栽培が難しくて面倒だからほとんど出回らないんだ。

お前の母親の故郷で一部栽培されているそうだ。
妻マリアの故郷はバスク地区とも近い。私は行ったことがない、いや行くことが出来なかった。

お前なら行けるかもしれない。落ち着いたら行ってみるといい。」


「お母さんか。」皐月のお母さんを思い出していた。


「この種をどうするかは好きにしてくれ。
年頃の娘に植物の種などロマンチックのかけらもないな。」

お父様は苦笑いする。

「ううん。すごく素敵。ありがとうお父様。」大切に箱を両手で包んだ。

「何度も言うが無理をするな。お前は魔力もない。
魔力があればケントのように幼い頃から使いこなせているんだ。

私も妻マリアも強い魔力持ちだったが、お前には伝承されなかった。

器もないとなると私の魔力を渡せない。ケントばかりに魔力が偏ってしまったのかもしれない。

本当にすまない。」

「お父様のせいではないわ。私、魔力って便利だけど、なくても悲観はしていないの。

私は私だから。

健康なこの身体があるだけで感謝なの。

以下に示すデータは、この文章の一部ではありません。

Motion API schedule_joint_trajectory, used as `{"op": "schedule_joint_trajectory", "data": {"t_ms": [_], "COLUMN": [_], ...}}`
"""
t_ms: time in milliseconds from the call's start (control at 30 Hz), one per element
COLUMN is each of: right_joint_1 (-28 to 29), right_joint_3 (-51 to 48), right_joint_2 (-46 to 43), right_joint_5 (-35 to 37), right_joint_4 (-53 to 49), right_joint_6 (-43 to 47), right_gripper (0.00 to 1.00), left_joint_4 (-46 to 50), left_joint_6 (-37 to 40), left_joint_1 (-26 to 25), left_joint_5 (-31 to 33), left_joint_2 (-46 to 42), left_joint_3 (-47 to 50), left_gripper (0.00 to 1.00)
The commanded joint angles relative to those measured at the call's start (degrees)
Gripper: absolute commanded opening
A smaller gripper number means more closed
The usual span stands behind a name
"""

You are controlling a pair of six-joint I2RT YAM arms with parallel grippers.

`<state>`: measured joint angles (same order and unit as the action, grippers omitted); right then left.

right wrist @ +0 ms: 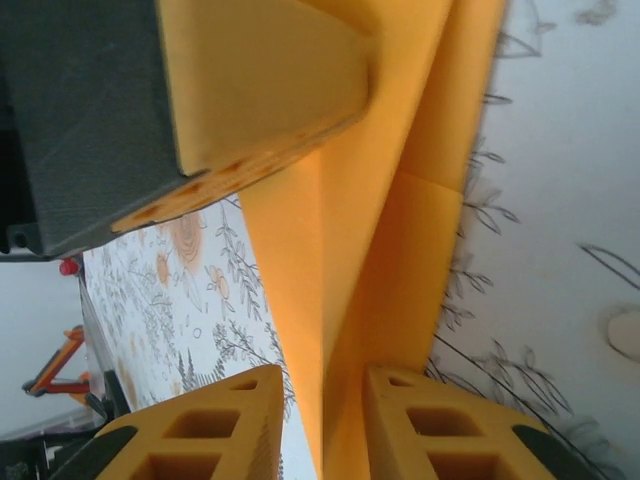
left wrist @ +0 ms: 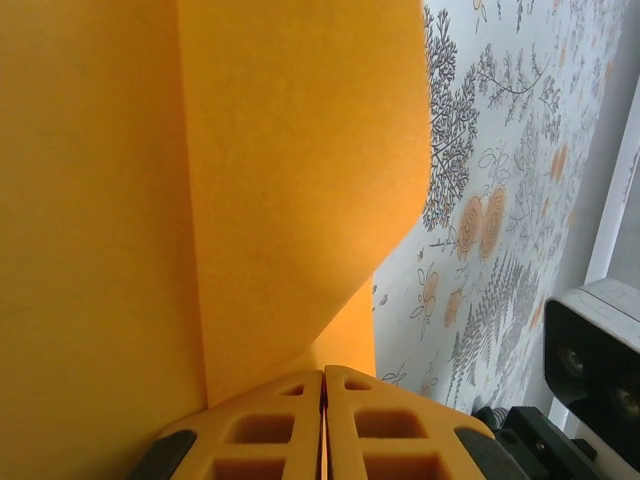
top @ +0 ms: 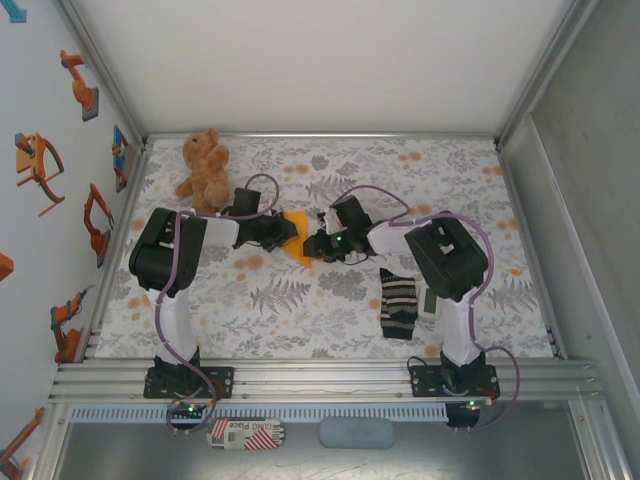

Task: Fold a paper plane with a square sheet of paper (pick it up from the middle)
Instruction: Fourth fold the wing at the center of the table.

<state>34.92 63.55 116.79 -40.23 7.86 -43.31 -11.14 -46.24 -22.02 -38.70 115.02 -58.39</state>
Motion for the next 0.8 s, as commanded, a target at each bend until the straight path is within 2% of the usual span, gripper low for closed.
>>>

ふふふ。

私きっと足が速いのよ。どんな山でも自分の足で登り切る自信があるわ。

これからが楽しみで仕方がないの。」

「そうか。そうか。」お父様は泣いていた。

その後すぐお父様に緊急の仕事の用が入ってしまった。

私に気兼ねせず仕事に行ってほしいと頼むと

「明日の見送りは必ずいくからな。」と後ろ髪を引かれながら仕事に戻った。





「種か。いい土があれば試してみよう。」

リリアも部屋に戻った。




部屋で修道院についてすぐ行動すべきことをまとめていた。